### Exercise brief
Extract each line of the records below that contains the word "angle".

++++++++

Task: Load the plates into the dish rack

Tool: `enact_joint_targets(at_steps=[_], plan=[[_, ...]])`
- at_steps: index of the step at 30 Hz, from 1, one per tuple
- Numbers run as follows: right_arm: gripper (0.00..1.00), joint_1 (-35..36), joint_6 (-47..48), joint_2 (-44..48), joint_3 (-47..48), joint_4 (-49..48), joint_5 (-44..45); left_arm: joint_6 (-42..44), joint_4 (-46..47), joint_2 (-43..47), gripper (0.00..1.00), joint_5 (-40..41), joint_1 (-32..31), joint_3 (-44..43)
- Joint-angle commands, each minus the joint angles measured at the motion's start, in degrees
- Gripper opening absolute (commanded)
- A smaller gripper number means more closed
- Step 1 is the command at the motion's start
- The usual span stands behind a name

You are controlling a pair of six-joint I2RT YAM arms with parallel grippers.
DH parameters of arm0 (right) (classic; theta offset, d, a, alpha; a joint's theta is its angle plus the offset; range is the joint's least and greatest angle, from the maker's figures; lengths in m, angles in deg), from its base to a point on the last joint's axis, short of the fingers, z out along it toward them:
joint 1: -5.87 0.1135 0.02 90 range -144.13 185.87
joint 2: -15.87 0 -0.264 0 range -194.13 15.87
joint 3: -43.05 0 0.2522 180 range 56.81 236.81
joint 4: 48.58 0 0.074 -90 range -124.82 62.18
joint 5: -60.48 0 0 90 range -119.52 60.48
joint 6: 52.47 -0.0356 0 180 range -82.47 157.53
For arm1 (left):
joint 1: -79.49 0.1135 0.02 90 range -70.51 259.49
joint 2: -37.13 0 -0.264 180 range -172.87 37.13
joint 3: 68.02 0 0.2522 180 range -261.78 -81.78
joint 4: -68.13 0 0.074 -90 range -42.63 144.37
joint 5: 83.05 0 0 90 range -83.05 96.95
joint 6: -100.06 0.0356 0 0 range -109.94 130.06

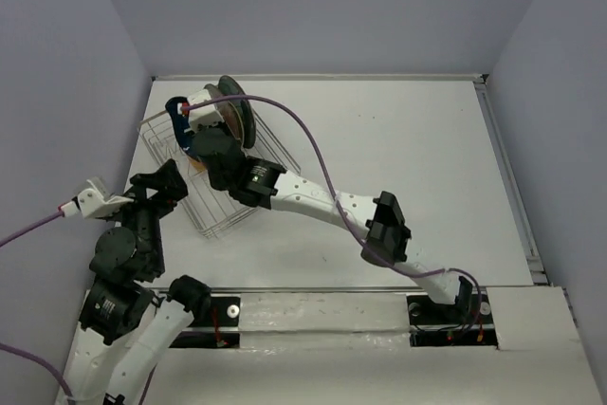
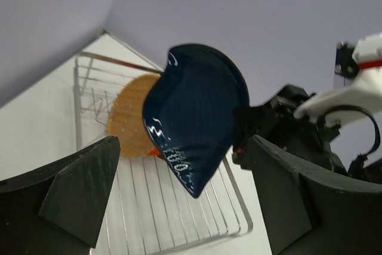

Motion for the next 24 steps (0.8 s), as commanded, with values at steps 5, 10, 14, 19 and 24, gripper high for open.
enact_joint_targets(at_steps=[5,10,14,19,24], plan=[[0.07,-0.3,-1.9,18.1,-23.2,-21.0,-3.7,-9.1,-4.7,-7.6,0.99,-11.0,-1.8,-8.2],[0.07,-0.3,-1.7,29.2,-39.2,-27.4,-3.4,-13.8,-8.4,-14.3,0.99,-11.8,-1.9,-12.7],[0.07,-2.4,-3.4,36.7,-49.8,-29.5,-6.3,-16.0,-5.4,-17.8,0.99,-15.6,-1.9,-13.4],[0.07,-4.5,-2.8,41.8,-57.4,-34.0,-12.9,-15.1,-4.1,-21.7,0.99,-20.7,-1.8,-16.4],[0.07,-4.5,4.8,42.2,-61.6,-43.0,-15.1,-19.9,-2.9,-28.1,0.99,-31.4,1.2,-17.2]])
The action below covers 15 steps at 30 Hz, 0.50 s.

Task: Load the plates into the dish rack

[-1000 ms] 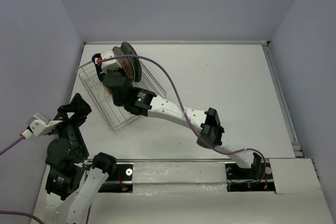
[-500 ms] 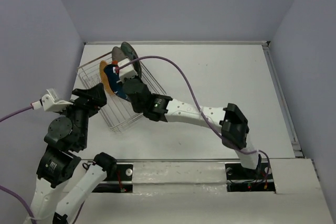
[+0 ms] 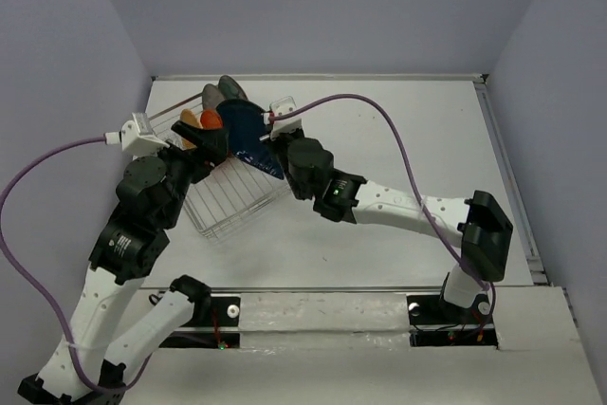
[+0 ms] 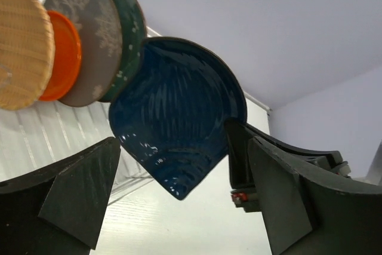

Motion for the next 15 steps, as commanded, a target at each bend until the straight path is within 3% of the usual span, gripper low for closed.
enact_joint_targets(at_steps=[1,4,7,15], plan=[[0.07,0.1,7.3,1.9,-1.5,-19.7,-3.2,-5.2,6.0,-3.4,0.93,-13.1,3.8,-1.3],[0.07,0.1,10.1,1.2,-2.5,-23.8,-2.2,-10.2,8.5,-4.3,0.62,-23.8,11.4,0.1],[0.07,0.1,10.9,1.5,-3.9,-26.3,-1.4,-13.8,9.2,-6.8,0.64,-29.1,14.4,1.1],[0.07,1.3,17.8,-1.8,-3.4,-31.5,-0.6,-16.5,14.2,-10.3,0.8,-31.3,14.8,4.0]])
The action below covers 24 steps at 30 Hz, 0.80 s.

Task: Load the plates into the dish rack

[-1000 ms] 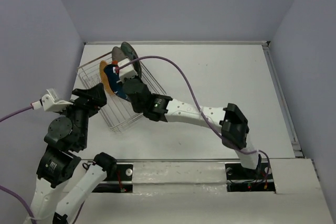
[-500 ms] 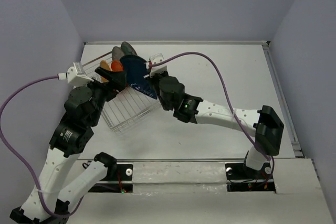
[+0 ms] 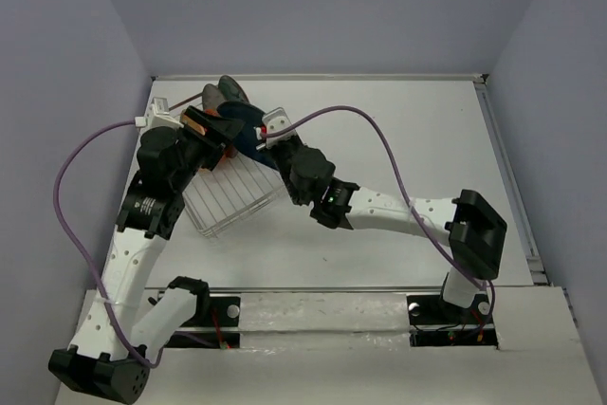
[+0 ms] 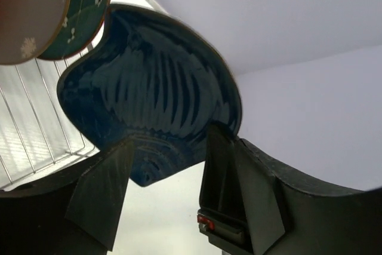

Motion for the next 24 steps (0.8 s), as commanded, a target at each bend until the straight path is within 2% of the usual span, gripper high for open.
enact_joint_targets(at_steps=[1,11,17,24], plan=[[0.07,2.1,7.7,-1.1,2.7,-17.9,0.9,-3.8,7.3,-0.4,0.8,-4.9,0.6,1.8],[0.07,5.7,15.1,-7.0,3.6,-26.7,3.3,-6.1,13.1,-0.8,0.78,-6.0,0.7,5.4],[0.07,7.9,23.7,-10.6,5.6,-34.6,4.6,-3.8,9.8,-1.5,0.74,-5.0,0.8,6.2],[0.07,8.4,32.6,-12.7,6.2,-42.5,3.3,-0.9,7.2,-2.8,0.65,-1.7,1.6,4.1]])
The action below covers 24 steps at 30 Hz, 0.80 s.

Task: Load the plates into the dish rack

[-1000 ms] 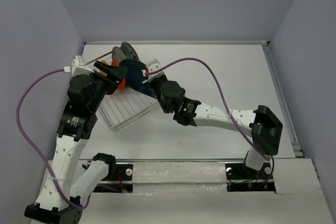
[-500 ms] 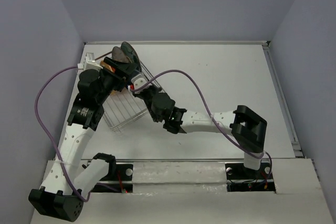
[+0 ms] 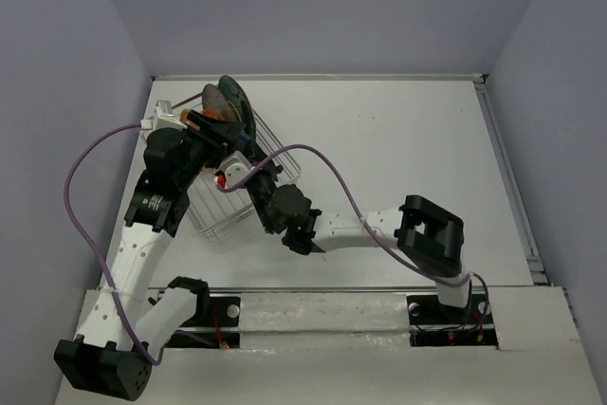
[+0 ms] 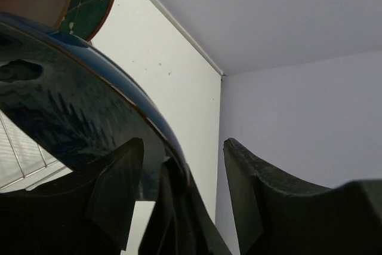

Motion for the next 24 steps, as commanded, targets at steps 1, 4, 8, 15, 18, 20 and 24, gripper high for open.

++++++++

### Result of the exercise
- Joint-angle commands, each minus the joint angles measured at the motion's start, in degrees
DH parameters of arm0 (right) (classic; theta offset, d, a, alpha; a joint's theta is its angle plus the offset; range is the joint's least and greatest angle, from the maker's figures; lengths in m, angles in deg), from its base to a point on the last joint's axis, short of the fingers, z out along it toward them:

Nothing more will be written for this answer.